Students from the Lycée des Arts et Métiers answer questions on a postcard before placing them in a Box Of Life at the Grand Théâtre. boshua

Students from the Lycée des Arts et Métiers answer questions on a postcard before placing them in a Box Of Life at the Grand Théâtre. boshua

The brainchild of choreographer and dancer Elisabeth Schilling, postcards deposited in 12 Boxes Of Life dotted around the capital city will inspire a dance performance at this year’s TalentLAB in June.

The vivacious Elisabeth Schilling bubbles with enthusiasm when speaking about her latest project – one of several in the pipeline for 2022 for the winner of last year’s Lëtzebuerger Danzpräis. Box Of Life will be an installation and dance performance at the Grand Théâtre inspired by messages of joy and hope written by participants on postcards and deposited in one of a dozen uniquely designed Boxes Of Life at various locations in Luxembourg City.

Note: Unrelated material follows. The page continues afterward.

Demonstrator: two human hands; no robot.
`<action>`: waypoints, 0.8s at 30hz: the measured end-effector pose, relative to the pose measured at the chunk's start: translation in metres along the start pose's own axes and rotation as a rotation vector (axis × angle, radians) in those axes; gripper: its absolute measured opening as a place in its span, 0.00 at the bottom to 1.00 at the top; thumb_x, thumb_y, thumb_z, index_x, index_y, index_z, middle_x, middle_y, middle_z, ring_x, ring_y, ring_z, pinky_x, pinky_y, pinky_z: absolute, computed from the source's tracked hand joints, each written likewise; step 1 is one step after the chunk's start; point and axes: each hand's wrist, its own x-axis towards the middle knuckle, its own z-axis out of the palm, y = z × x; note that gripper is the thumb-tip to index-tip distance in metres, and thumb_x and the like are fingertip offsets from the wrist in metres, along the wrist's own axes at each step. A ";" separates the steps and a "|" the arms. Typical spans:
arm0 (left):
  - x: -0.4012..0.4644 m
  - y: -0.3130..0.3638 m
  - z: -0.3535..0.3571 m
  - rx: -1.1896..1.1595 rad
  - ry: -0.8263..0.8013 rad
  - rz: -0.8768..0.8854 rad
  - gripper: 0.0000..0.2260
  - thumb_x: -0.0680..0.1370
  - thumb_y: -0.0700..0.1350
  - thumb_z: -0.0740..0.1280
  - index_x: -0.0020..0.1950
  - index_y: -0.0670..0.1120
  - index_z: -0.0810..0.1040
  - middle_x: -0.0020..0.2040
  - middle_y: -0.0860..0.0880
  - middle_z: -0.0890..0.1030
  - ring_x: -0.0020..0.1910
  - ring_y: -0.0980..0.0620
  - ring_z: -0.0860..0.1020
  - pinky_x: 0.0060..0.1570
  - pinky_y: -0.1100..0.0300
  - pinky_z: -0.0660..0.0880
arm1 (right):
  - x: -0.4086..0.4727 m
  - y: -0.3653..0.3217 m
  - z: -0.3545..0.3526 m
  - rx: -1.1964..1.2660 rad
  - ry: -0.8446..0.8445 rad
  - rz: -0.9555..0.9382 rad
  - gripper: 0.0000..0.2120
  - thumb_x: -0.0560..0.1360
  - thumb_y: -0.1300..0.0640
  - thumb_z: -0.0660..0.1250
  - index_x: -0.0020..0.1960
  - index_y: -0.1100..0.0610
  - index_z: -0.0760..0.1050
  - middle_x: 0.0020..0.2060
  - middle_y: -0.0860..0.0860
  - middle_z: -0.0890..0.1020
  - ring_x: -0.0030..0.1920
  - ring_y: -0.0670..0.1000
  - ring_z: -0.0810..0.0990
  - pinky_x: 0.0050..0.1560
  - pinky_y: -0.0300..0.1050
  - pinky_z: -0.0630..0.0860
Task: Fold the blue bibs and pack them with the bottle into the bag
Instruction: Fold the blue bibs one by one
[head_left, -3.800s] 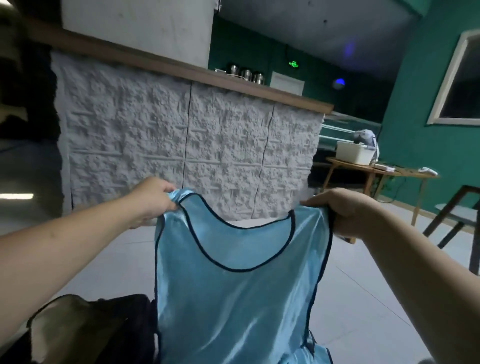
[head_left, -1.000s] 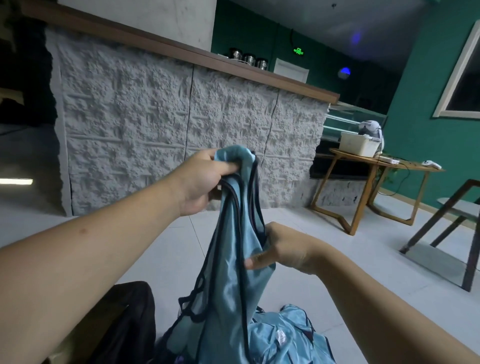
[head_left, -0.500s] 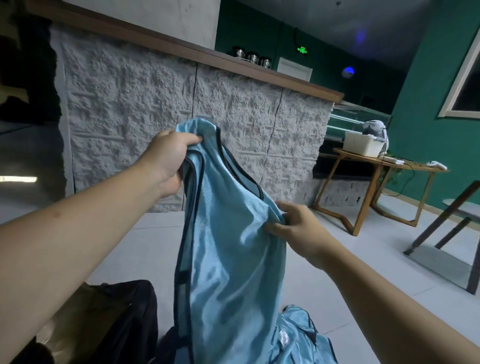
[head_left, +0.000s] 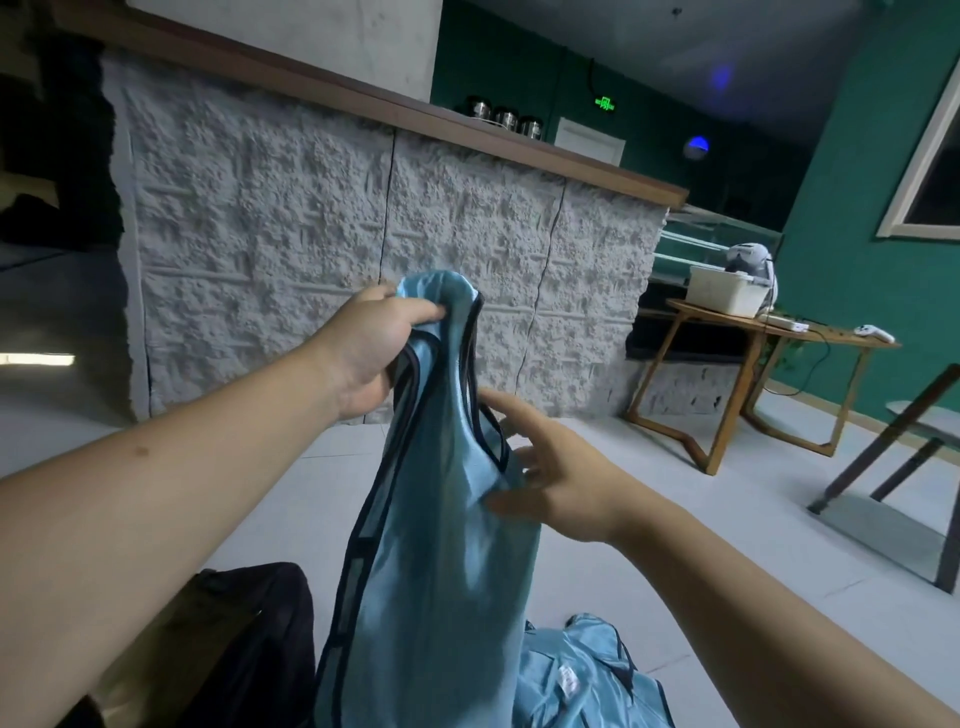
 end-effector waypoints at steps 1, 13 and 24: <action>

“This idea that was actually in the back of my mind for a very long time,” Schilling tells Delano on Tuesday morning before the official launch of the project. “I wanted to have the audience, or the wider population of Luxembourg be the co-creators of an artistic project.”

Following a conversation with Tom Leick and Anne Legill, director and deputy director respectively at the Grand Théâtre, Box Of Life is part of the theatre’s mémoires et résilience cycle. “It’s quite a heavy cycle so we were thinking how we could accompany this,” Schilling explains. “We've just experienced like the two heavy years of COVID, so we wanted something for the end of the season that would hopefully provide some joy, some hope, and positive perspective.”

Schilling ended up working on the cross-art project with students in a variety of disciplines at the Lycée des Arts et Métiers and with the support of the cultural coordination of the City. The students helped design the individual Boxes of Life – which were installed at 9 permanent locations in the city - and the postcards on which participants can answer questions in English, Luxembourgish or French.

“I was really excited to have so many young artists involved in this project… I can only say that it's been a very fruitful collaboration,” the dancer says with a smile.

The boxes are located at the Grand Théâtre, Théâtre des Capucins, Lycée des Arts et Métiers, Villa Vauban, Lëtzebuerg City Museum, Cité library, Bierger-Center, the Luxembourg City Tourist Office and the Philharmonie. Three other boxes will be temporarily located at various sites across the city throughout the initial phase until the end of April.

I love to connect with people, with my audience
 Elisabeth Schilling

 Elisabeth SchillingDancer and choreographer

Schilling will then read all the postcards, which will also be exhibited in the foyer of the Grand Théâtre and use the messages as inspiration for a choreography that she will workshop with dancers chosen from volunteers who answer a public appeal.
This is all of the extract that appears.